Background: Performance on figure copy tests has been shown to predict progressive cognitive decline in Parkinson's disease (PD). Historically, the interlocking pentagons from the Mini Mental State Exam (MMSE) have been the figure copy test most commonly used during cognitive screening evaluations. However, the wire cube from the Montreal Cognitive Assessment (MoCA) is increasingly being used. Objective To evaluate which of these figure copy tests is more sensitive for cognitive impairment in PD.

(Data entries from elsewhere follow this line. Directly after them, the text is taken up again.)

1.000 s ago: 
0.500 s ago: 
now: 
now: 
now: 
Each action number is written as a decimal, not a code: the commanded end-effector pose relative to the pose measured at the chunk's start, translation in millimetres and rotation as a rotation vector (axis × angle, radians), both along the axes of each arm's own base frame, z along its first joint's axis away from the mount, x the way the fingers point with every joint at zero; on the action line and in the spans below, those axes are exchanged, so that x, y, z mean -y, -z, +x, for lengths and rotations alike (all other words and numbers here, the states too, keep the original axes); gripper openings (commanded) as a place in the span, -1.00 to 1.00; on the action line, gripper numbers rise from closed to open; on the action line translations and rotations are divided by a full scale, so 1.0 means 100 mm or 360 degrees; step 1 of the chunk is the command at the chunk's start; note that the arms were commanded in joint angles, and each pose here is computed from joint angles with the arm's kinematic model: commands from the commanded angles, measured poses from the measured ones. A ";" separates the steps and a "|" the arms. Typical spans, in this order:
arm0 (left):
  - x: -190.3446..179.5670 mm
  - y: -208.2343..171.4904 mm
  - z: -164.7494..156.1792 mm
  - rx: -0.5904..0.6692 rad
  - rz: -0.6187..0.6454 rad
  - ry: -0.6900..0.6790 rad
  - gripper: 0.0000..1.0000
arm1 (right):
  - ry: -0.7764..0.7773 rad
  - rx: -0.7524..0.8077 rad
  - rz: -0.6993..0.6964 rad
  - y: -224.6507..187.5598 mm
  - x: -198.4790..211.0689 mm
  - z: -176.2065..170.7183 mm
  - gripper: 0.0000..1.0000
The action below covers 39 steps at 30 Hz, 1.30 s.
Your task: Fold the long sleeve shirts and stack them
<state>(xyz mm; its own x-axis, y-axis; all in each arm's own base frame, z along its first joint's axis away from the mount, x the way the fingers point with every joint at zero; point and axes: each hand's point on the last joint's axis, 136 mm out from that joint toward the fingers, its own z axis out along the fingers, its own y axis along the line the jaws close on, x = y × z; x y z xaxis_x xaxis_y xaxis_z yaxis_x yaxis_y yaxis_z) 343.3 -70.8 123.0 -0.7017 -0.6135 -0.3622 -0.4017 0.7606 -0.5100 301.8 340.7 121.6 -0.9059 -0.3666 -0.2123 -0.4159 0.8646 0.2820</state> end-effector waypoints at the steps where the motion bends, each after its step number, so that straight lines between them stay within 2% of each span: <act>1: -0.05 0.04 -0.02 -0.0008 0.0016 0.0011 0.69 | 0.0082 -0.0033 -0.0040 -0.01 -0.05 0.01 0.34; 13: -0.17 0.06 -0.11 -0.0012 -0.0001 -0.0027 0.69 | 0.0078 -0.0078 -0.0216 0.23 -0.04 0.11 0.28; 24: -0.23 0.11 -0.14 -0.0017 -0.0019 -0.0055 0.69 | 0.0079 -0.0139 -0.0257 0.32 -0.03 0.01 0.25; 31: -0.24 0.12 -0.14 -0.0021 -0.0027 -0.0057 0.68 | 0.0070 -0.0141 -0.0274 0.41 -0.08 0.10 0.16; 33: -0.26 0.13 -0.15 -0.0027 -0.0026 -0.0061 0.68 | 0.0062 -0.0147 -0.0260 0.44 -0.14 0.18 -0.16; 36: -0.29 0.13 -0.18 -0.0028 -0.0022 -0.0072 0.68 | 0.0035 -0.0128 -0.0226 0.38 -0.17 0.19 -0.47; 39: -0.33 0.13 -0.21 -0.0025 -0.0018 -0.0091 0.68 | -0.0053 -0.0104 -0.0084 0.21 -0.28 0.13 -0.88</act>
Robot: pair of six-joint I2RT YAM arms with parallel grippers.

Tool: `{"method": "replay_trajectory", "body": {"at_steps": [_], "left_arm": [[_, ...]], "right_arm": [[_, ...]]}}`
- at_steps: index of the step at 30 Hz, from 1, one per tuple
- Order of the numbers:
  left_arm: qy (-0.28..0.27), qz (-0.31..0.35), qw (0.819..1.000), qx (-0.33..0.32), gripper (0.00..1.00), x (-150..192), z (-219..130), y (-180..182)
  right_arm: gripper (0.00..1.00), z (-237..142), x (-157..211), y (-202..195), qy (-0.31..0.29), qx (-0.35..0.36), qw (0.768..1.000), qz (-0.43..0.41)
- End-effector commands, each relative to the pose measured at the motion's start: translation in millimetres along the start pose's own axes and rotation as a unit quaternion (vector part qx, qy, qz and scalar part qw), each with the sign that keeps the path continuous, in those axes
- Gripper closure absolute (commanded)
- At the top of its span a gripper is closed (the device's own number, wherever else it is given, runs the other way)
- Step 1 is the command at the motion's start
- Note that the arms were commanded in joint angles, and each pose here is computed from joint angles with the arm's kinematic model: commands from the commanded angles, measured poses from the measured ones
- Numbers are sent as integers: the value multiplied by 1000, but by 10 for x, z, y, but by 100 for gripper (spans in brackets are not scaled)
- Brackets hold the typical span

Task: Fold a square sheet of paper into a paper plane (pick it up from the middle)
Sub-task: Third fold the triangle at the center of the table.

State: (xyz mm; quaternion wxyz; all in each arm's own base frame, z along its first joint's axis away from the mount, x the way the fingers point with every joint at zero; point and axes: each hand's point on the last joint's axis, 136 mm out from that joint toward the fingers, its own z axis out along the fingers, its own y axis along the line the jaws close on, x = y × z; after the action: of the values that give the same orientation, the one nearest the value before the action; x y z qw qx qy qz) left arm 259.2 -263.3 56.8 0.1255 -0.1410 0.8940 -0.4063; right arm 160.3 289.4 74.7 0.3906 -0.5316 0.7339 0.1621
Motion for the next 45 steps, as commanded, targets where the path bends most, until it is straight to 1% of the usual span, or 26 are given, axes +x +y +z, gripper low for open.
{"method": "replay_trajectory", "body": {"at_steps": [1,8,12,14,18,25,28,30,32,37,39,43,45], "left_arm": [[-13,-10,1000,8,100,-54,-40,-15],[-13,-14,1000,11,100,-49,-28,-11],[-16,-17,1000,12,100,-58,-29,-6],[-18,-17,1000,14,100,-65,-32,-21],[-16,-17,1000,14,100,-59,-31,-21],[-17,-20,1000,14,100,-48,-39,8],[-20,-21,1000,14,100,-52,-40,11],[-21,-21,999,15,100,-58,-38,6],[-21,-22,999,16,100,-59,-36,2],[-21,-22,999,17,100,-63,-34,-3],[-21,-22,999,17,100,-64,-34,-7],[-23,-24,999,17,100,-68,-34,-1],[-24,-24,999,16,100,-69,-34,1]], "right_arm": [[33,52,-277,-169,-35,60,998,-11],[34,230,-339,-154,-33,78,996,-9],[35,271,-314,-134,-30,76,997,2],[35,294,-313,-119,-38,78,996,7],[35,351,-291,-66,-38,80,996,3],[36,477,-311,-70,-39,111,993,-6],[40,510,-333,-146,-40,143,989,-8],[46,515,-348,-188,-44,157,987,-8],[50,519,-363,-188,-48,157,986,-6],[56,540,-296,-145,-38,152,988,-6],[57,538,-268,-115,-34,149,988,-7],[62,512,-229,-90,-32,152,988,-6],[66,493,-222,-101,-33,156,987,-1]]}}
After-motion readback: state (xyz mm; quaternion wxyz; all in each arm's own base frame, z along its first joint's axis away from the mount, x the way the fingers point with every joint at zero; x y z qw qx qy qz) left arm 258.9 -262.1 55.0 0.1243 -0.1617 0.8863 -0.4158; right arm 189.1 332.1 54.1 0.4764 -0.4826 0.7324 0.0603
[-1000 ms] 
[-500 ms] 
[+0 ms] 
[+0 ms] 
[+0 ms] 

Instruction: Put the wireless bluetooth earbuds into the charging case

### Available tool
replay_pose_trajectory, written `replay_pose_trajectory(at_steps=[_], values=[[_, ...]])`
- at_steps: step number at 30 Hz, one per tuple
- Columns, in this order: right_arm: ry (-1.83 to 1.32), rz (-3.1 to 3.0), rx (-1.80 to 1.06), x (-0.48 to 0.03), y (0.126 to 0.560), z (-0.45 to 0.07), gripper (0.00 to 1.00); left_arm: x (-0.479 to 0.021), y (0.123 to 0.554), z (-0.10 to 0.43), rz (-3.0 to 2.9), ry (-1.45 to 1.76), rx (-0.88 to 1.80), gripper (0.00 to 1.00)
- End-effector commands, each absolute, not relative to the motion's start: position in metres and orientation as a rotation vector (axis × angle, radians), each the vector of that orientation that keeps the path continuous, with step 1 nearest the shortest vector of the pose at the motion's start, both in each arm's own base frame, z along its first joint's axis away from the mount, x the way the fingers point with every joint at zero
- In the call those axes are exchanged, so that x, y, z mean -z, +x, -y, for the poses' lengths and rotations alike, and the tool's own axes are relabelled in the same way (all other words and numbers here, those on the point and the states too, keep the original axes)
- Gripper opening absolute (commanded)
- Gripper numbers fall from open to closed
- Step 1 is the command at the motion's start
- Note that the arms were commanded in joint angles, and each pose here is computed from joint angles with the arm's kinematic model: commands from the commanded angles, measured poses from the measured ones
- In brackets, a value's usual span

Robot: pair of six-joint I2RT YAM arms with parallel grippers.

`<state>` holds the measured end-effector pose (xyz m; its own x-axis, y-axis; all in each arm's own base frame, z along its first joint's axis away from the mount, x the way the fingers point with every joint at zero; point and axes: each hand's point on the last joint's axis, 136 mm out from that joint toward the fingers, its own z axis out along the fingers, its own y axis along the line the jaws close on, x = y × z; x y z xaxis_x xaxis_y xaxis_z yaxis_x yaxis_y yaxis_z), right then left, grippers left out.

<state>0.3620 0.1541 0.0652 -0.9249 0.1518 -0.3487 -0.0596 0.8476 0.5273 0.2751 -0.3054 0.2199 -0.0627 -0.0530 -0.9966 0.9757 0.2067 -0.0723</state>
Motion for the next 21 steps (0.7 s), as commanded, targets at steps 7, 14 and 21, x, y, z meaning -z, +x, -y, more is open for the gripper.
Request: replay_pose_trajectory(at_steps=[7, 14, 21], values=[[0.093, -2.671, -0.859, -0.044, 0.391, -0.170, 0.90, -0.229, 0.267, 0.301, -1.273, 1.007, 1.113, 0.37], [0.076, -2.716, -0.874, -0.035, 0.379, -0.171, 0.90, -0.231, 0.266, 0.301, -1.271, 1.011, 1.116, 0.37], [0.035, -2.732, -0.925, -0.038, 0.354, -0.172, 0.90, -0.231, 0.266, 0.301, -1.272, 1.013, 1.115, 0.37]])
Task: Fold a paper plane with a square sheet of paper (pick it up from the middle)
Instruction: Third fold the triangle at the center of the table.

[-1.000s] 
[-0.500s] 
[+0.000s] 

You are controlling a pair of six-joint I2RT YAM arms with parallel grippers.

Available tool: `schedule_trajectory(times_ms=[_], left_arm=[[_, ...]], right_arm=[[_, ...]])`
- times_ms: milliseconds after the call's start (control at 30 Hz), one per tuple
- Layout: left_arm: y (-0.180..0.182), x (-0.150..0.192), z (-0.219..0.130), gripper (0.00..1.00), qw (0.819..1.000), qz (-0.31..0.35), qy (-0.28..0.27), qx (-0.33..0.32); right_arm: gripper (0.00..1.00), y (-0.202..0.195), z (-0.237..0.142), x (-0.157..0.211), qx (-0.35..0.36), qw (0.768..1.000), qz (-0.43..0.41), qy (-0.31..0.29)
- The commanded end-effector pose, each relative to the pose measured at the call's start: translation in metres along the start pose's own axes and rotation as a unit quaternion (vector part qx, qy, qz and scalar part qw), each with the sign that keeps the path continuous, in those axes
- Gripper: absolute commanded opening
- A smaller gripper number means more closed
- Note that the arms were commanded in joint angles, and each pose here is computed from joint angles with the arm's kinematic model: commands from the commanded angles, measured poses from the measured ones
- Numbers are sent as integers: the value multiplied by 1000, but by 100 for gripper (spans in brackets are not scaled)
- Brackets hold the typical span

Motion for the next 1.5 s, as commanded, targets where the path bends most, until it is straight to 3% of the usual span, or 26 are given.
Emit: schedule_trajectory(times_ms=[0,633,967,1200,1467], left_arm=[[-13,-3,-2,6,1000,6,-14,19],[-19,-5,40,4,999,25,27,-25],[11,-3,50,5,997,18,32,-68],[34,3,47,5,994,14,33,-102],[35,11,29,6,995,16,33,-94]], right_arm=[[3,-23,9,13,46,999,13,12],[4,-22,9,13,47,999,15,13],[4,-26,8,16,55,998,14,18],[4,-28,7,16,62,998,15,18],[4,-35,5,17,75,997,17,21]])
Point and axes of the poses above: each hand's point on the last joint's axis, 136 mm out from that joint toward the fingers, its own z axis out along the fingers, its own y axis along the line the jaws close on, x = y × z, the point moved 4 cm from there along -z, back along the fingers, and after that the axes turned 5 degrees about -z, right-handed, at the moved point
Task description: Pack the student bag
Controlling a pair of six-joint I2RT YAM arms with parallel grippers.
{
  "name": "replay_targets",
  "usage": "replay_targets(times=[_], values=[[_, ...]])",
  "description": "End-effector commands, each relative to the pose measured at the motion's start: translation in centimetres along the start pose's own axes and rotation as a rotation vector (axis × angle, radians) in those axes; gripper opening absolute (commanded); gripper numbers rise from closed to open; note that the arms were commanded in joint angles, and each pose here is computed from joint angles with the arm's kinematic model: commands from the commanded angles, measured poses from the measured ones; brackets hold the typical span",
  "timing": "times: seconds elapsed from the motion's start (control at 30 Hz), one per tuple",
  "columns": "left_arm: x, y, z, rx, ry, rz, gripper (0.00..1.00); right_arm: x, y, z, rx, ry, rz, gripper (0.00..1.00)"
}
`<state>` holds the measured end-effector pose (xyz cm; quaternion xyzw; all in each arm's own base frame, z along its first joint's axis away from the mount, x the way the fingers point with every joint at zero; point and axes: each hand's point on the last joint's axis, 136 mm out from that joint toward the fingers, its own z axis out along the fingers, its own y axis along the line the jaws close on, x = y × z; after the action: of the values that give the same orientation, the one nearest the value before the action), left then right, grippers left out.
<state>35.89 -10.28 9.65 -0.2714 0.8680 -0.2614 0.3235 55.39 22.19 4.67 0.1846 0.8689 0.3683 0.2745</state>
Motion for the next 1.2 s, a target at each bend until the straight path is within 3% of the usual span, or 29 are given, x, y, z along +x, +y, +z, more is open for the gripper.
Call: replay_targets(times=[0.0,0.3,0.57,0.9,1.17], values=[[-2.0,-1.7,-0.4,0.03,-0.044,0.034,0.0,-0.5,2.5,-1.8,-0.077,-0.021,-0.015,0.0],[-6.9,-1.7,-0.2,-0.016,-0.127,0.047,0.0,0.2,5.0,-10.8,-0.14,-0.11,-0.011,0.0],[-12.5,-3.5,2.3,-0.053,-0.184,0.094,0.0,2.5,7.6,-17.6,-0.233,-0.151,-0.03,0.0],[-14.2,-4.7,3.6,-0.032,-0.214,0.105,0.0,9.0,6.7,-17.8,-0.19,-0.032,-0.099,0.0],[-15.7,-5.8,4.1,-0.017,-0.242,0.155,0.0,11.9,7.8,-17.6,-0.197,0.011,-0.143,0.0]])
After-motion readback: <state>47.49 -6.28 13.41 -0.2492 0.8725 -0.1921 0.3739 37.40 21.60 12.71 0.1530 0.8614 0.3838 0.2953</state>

Methods: Sixty-three PD patients from UK and USA completed the MMSE and MoCA. Logistic regression and sensitivity/specificity analyses were used to evaluate the utility of each figure copy test for detecting global cognitive impairment.

Results: The wire cube was a significant indicator of cognitive impairment (OR = 4.79, 95% CI = 1.63-14.07, p = 0.004), with a sensitivity/specificity of 0.74/0.63 in our sample. In contrast, interlocking pentagons were not a significant indicator of cognitive impairment (OR = 1.88, 95% CI = 0.54-6.50, p = 0.32), with a sensitivity/specificity of 0.26/0.84.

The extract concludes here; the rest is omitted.